The Los Angeles Rams and head coach George Allen traded Billy Guy Anderson, Jimmy Raye and a future draft pick to the Eagles for Haymond in 1969. Allen called Haymond the league's best return man. In 1969 for the Rams, he led the league in punt return yardage for the third time, with 435 yards on 33 returns. His average return of 13.2 yards per punt also led the league. In 1970, he had career highs in the number of punt (53) and kickoff (35) returns, and his 53 punt returns and 1,022 yards in kickoff returns led the league. Haymond's 29.2 yard per kick return average was fourth in the league, and 376 yards in punt returns was second in the league. He also had another 98 yard kickoff return for a touchdown.

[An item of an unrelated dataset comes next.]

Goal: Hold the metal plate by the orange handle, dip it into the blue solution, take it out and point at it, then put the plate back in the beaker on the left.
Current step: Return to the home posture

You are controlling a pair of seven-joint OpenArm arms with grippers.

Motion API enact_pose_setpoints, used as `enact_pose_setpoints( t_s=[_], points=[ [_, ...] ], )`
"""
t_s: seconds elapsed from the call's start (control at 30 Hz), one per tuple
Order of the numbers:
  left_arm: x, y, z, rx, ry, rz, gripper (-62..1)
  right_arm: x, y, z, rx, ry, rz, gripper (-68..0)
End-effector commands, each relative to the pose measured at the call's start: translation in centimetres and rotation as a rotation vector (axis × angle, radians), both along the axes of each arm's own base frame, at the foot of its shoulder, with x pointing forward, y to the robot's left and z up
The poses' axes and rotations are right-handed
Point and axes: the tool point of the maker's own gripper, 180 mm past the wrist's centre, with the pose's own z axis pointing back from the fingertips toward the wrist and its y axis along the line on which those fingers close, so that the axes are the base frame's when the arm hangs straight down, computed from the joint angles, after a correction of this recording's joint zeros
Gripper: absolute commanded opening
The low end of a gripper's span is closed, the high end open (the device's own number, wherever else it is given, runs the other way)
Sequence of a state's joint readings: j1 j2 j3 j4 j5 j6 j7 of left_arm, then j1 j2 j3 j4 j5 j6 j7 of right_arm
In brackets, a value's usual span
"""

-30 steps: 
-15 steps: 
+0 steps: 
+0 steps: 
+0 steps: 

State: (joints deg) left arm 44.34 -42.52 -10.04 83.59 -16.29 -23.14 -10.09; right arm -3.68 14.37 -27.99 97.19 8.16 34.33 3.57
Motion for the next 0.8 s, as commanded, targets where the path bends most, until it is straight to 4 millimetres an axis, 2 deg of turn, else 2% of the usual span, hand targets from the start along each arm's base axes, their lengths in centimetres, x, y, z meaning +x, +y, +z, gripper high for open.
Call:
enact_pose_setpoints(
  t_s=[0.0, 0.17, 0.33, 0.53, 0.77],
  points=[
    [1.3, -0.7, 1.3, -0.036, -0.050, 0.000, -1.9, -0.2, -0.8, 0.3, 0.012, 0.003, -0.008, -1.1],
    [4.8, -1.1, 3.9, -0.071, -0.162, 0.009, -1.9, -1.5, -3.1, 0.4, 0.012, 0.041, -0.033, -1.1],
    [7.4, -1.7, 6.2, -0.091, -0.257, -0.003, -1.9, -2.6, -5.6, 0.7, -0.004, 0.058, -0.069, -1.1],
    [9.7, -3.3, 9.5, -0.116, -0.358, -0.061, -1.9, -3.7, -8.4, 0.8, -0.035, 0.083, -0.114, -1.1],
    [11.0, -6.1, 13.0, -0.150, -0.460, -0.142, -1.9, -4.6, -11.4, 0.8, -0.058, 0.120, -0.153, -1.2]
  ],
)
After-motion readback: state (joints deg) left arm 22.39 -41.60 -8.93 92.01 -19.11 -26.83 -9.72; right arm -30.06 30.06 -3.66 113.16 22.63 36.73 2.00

He played one more year for the Rams (1971), but in only ten games, returning only 24 punts and 9 kickoffs. He played for Washington in 1972, where Allen was now the head coach, returning only six punts and ten kickoffs. Playing for Washington in Super Bowl VII, however, he returned two kickoffs and four punts in a 14–7 loss to the Miami Dolphins (playing against his old Baltimore coach, Don Shula). His final season (1973) was with the Houston Oilers, where he returned 14 punts and 28 kickoffs. His total kickoff returns (28) and yards (703) both ranked fifth in the league, and his 25.1 yards per kickoff return ranked 7th in 1973.

=== Career assessment ===
In 1965, 1969 and 1970, Haymond led the NFL in combined punt and kick return yards. In NFL history, as of 2024, his total of 4,438 yards in kickoff returns ranks 53rd, his 2,148 yards in punt returns ranks 34th, and his 26.1 yards per kick return career average ranks 26th, as does his 423 combined kick and punt returns.

== Personal life ==
After retirement from the NFL, Haymond was a high school coach and athletic director. As a result of playing football, Haymond underwent knee and hip replacements, and back, neck, shoulder, elbow, hand and wrist surgeries; though in his later years he worked hard to stay fit.

== Death ==
Haymond died on March 13, 2024, in San Jose, California, and was buried there on April 6, 2024. He was survived by his wife Shirley Arnett Haymond and sons Michael Stykes-Haymond and Alvin H. Haymond Jr.